Chiara: Sui fatti di Genova che cosa direbbe dalla tribuna del congresso?
«Che di fronte all'abuso di manganello bisogna avere il coraggio
di tornare in piazza, naturalmente in modo pacifico».
Chiara: È d'accordo con Sergio Cofferati che accusa l'opposizione
di essere debole...
«Sì, ha toccato un nervo scoperto, come si è visto
da certe risposte troppo brusche».
Chiara: Ma Cofferati è un possibile candidato segretario
dei Ds, sia pure non per l'immediato. Non c'è il rischio di confondere
i ruoli fra partito e sindacato?
«Per anni e anni la Cgil è stata dipendente dal Pci. Niente
di male se per una volta la cinghia di trasmissione si rovescia. Che poi
un uomo come Cofferati si prepari sia pure con molta cautela a un futuro
politico mi fa solo piacere. Ma sia ben chiaro, parlo di futuro. Nel presente
è Berlinguer l'uomo giusto».
Chiara: Anche lei si considera un comunista "arraggiato", cioè
arrabbiato, come il suo commissario Montalbano?

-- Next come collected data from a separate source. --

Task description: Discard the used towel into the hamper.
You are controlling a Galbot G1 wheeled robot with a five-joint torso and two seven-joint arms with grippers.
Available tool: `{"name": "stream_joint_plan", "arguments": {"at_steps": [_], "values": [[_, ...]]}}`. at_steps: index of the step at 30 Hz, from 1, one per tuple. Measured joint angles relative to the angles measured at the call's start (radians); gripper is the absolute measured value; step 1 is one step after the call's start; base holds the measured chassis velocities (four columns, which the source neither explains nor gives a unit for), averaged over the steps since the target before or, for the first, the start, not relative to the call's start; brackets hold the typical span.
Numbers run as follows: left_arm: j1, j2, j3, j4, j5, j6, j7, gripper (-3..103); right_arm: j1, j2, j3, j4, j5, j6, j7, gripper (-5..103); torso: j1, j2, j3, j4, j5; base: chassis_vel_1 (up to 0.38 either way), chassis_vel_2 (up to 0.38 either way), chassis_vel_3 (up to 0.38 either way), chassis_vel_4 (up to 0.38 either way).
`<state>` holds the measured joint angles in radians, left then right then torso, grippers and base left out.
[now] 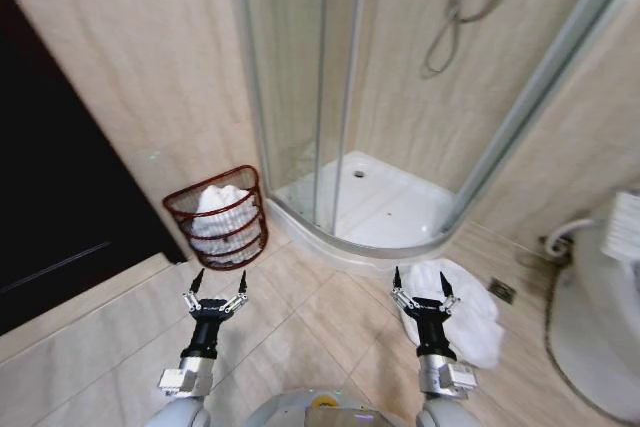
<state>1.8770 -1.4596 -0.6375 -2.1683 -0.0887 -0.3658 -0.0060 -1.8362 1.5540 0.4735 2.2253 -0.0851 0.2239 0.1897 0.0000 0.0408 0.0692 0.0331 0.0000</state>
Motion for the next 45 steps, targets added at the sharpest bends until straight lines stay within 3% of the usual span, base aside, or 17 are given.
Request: {"name": "stream_joint_plan", "arguments": {"at_steps": [15,21,28,45], "values": [[-0.003,0.001,0.003,0.005,-0.009,0.001,0.005,100,-0.008,0.000,-0.010,-0.002,0.015,0.024,0.023,100,0.000,0.001,0.001,0.0000,-0.0001,-0.123,-0.119,-0.121,-0.129],[-0.004,0.003,-0.023,0.021,-0.023,-0.066,0.092,100,-0.010,-0.001,0.004,-0.007,0.020,0.023,0.027,100,0.000,0.001,0.001,-0.0003,0.0001,-0.113,-0.130,-0.129,-0.116],[-0.002,0.002,-0.028,0.025,-0.034,-0.073,0.098,100,-0.018,-0.002,0.018,-0.007,0.045,0.020,-0.016,100,0.000,0.001,0.001,0.0003,0.0000,-0.022,-0.019,-0.023,-0.025],[0.005,0.004,-0.034,0.023,-0.042,-0.081,0.098,100,-0.015,-0.004,0.014,-0.009,0.039,0.015,-0.017,100,0.000,0.002,0.002,0.0000,-0.0001,-0.108,0.108,0.112,-0.114]]}}
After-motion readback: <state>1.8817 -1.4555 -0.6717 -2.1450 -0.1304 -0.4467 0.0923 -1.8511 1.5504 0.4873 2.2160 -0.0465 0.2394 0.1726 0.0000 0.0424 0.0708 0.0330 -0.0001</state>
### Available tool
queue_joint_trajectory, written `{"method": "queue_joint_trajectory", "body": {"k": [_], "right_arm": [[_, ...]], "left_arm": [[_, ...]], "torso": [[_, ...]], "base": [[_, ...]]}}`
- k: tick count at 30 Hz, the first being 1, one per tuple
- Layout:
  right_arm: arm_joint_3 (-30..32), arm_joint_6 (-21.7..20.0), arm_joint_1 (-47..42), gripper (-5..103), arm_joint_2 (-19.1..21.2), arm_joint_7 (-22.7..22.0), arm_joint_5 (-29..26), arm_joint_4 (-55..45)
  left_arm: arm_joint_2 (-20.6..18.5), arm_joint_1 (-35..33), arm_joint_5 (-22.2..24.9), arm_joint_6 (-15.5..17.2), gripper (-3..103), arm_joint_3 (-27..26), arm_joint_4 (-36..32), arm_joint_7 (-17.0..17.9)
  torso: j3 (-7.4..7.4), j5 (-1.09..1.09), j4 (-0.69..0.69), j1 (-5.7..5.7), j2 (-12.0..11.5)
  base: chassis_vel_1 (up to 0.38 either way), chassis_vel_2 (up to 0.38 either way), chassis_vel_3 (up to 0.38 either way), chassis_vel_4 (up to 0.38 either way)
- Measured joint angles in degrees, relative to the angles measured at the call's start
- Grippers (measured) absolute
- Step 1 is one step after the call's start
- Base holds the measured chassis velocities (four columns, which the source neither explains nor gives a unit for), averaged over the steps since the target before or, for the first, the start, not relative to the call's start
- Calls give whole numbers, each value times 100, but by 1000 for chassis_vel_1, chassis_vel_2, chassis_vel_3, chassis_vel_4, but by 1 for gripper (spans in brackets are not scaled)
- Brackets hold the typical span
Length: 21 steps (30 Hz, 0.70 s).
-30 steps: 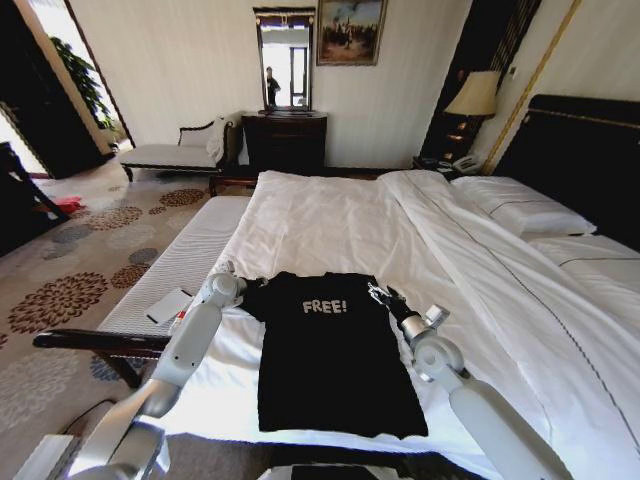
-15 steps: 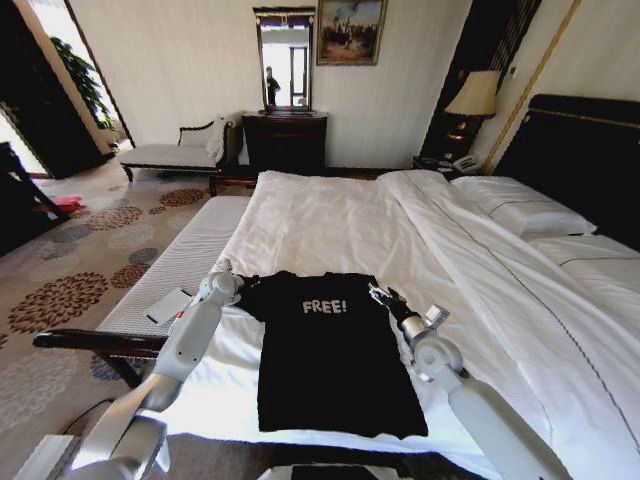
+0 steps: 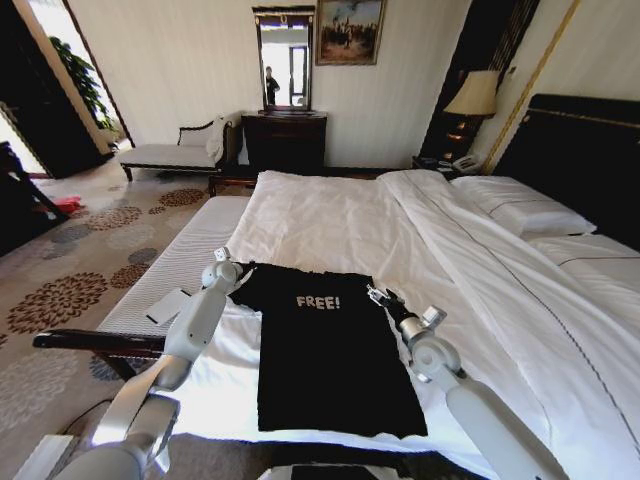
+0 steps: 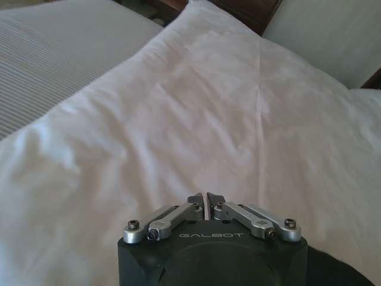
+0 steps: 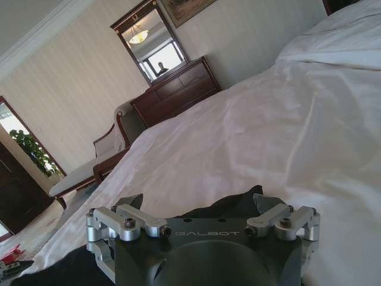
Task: Fold the clothes on the bed.
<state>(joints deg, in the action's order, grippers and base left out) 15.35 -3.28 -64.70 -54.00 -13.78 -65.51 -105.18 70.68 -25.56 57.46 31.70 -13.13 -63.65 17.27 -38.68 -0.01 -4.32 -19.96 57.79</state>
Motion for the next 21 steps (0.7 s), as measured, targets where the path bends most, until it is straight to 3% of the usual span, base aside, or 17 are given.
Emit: {"method": "queue_joint_trajectory", "body": {"k": [1, 3, 8, 9, 11, 15, 17, 21], "right_arm": [[1, 0, -7, 100, -2, 0, 1, -7], [7, 0, -12, 100, -2, 0, 2, -14], [36, 0, -60, 100, -15, 0, 19, -63], [41, 0, -75, 100, -18, 0, 27, -84], [48, 0, -87, 100, -21, 0, 30, -106], [118, 2, -121, 100, -26, -1, 31, -177], [125, 2, -124, 100, -25, 0, 31, -182], [150, 3, -137, 100, -17, -2, 31, -229]], "left_arm": [[-65, -50, -3, -105, 12, -70, -68, 1], [-101, -78, -3, -157, 12, -112, -104, 3], [-458, -345, 218, -386, 33, -527, -560, 67], [-595, -514, 414, -343, 39, -655, -848, 123], [-722, -705, 573, -271, 39, -751, -1166, 162], [-1175, -1912, 1014, 268, 60, -1153, -2581, 668], [-1213, -2094, 1058, 337, 60, -1200, -2741, 732], [-1424, -2989, 992, 592, 77, -1339, -3521, 793]], "torso": [[0, 2, 1, 0, 0], [0, 2, 1, 0, 0], [0, 1, 1, 0, 0], [0, 1, 1, 0, 0], [0, 0, 1, 0, 0], [0, -1, 2, 0, 0], [1, -3, 3, 1, 0], [1, -2, 3, 1, 1]], "base": [[0, 0, 0, 0], [0, 0, 0, 0], [0, 0, 0, 0], [0, 0, 0, 0], [0, 0, 0, 0], [0, 0, 0, 0], [0, 0, 0, 0], [0, 0, 0, 0]]}}
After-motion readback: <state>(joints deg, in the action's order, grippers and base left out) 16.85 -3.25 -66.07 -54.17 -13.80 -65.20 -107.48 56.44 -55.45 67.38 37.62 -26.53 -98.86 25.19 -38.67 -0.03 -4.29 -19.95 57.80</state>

«Ma no, Montalbano è solo un uomo onesto, leale, che reagisce
di fronte alle ingiustizie, alle storture. Il comunismo non c'è
più, non si può restare attaccati a un'idea quando è
stata sconfitta. Ormai è rimasto solo Berlusconi a parlare di comunismo.
Purtroppo funziona».
Chiara: Nel suo ultimo romanzo, "L'odore della notte" (Sellerio),
lei racconta una truffa ai danni degli abitanti del solito paese di Vigàta,
abbagliati da un personaggio che promette ricchezze fasulle. Un'allusione
all'Italia di oggi?
«Le mie storie non sono mai estranee alla politica. Montalbano
ha attraversato la storia italiana di questi anni, a partire dal primo
romanzo, "La forma dell'acqua", dove c'era la lotta feroce fra le varie
fazioni della Dc. Adesso Montalbano è arrivato all'epoca di Berlusconi».